Recorded data:
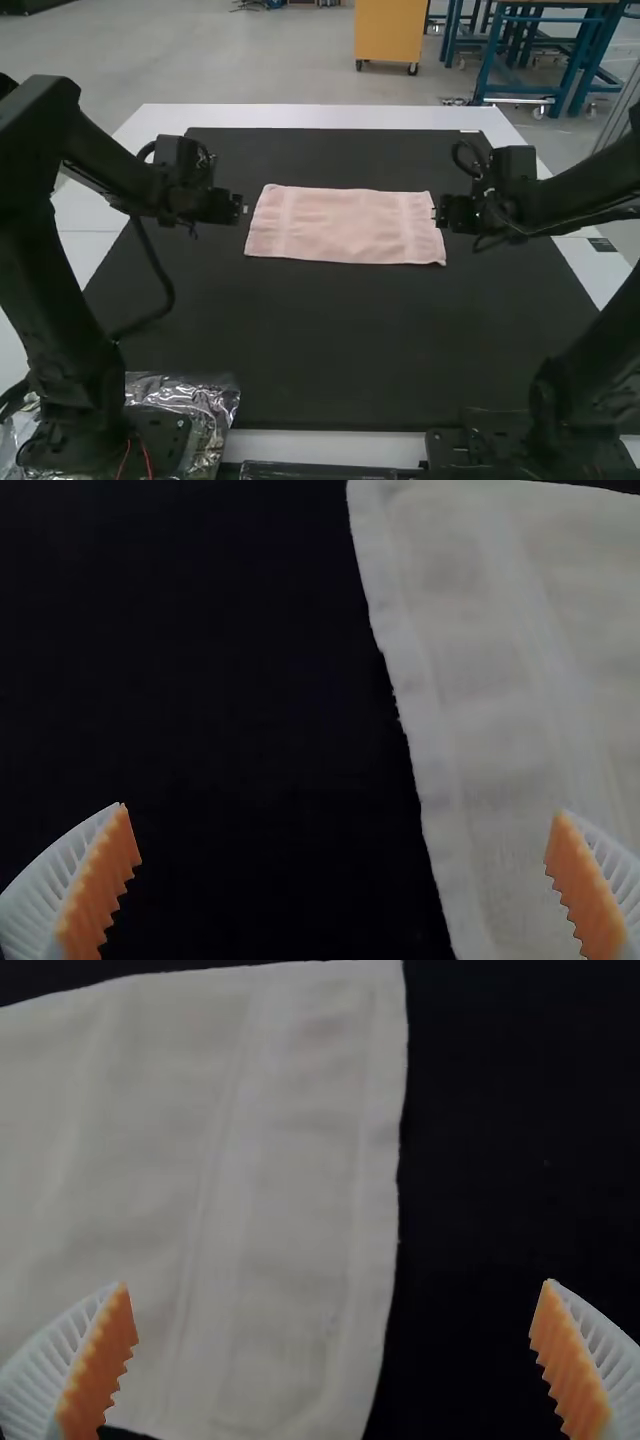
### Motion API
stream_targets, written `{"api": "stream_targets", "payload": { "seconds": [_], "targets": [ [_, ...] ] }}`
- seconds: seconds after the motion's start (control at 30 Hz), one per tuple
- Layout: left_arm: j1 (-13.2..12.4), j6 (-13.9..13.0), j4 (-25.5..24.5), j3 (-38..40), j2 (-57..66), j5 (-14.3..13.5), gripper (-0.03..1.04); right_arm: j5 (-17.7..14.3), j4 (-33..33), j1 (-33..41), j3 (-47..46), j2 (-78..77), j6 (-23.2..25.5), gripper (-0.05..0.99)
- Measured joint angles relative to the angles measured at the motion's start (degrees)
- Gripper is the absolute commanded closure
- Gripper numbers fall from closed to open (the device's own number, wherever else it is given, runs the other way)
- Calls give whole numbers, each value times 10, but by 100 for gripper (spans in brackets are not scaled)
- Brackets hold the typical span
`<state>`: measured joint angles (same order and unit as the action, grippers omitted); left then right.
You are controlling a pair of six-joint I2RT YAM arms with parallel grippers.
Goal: Fold the towel.
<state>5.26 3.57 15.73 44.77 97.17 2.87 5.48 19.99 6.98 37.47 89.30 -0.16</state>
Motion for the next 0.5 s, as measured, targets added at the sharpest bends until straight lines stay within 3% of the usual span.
{"api": "stream_targets", "payload": {
  "seconds": [0.5],
  "targets": [
    [24, 2, 24, 105, 138, -1, 5, -12, 71, 18, 77, 166, 1, 3]
  ]
}}
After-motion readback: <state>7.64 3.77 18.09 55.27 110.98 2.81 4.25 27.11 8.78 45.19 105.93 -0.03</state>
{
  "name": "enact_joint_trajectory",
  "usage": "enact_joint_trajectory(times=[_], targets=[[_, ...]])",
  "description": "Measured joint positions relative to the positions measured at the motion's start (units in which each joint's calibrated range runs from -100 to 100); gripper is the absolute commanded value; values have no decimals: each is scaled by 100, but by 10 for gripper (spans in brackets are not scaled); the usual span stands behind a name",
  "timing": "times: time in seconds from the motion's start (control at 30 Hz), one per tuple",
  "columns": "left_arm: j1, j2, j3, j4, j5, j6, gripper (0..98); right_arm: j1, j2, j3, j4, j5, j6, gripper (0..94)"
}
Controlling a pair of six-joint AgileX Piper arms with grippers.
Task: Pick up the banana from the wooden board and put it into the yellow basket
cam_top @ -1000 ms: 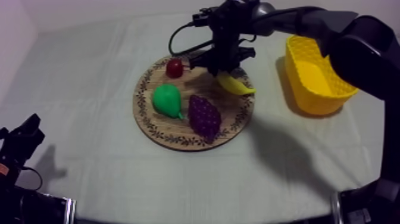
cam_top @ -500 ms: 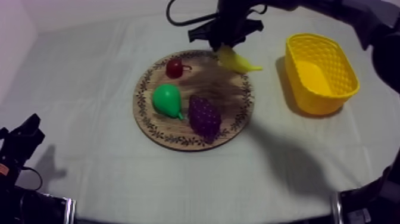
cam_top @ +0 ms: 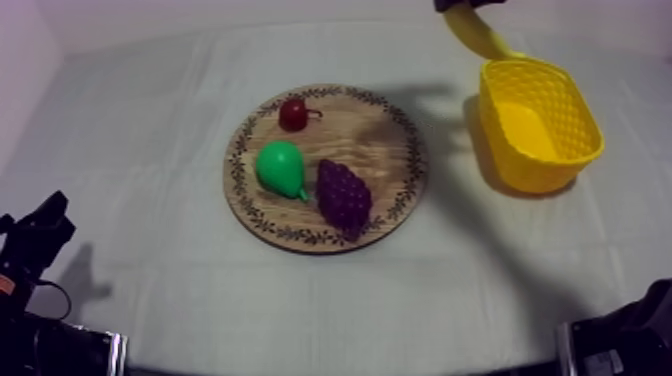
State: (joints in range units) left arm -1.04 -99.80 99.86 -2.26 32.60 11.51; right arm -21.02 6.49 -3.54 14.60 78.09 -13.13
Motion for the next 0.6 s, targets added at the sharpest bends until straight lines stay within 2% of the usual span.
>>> enact_joint_trajectory(times=[0.4, 0.6], targets=[[0, 0, 0, 0, 0, 0, 1, 770, -1658, 1829, 40, -697, 231, 214], [0, 0, 0, 0, 0, 0, 1, 1313, -1891, 2646, 51, -1178, 378, 214]])
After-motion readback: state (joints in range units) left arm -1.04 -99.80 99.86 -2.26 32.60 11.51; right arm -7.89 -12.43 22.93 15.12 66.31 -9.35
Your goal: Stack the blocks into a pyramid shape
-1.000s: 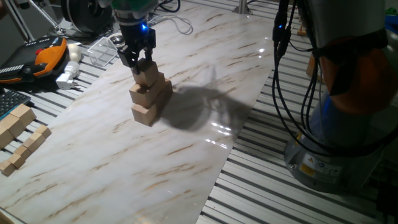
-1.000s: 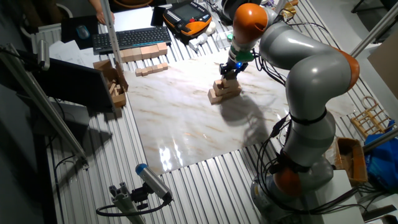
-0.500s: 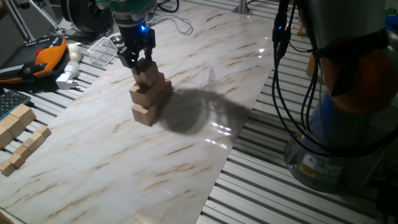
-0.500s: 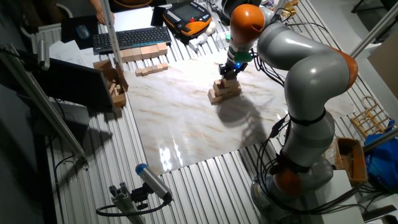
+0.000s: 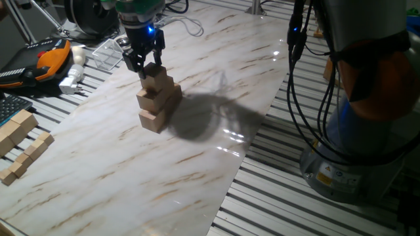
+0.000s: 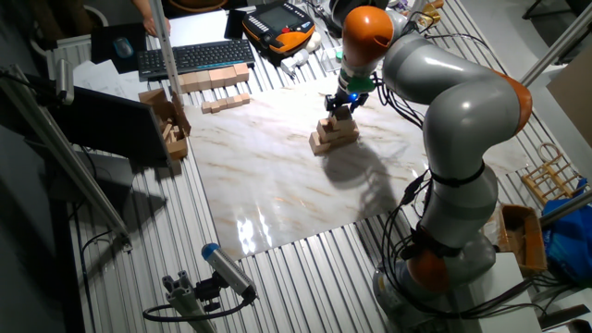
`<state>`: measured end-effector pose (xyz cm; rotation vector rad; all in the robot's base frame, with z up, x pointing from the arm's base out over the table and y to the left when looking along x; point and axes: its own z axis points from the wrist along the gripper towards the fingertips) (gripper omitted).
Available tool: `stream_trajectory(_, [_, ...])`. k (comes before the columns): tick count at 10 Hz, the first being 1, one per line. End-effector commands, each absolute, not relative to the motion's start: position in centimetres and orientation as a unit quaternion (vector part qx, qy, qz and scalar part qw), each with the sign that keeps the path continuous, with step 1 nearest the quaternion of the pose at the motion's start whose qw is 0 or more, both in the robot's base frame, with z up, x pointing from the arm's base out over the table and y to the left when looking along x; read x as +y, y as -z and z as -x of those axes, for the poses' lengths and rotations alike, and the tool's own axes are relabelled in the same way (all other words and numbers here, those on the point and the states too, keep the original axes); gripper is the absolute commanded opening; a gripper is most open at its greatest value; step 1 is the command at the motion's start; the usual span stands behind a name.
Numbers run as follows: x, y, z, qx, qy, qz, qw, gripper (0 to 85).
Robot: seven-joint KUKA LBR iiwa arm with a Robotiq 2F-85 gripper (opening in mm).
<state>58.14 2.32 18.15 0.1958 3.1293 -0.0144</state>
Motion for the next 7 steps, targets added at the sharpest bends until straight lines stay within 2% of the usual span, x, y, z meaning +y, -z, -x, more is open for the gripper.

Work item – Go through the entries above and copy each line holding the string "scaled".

Finished exercise –
- Calls give whole numbers, each value times 10, but by 100 for gripper (spans in brackets are not scaled)
  "description": "Measured joint positions relative to the positions measured at the motion's start (units in which each joint's calibrated range runs from -100 to 100); gripper is the absolute commanded value; values have no decimals: each is scaled by 100, but by 10 for gripper (spans in brackets are not scaled); the usual span stands behind a name",

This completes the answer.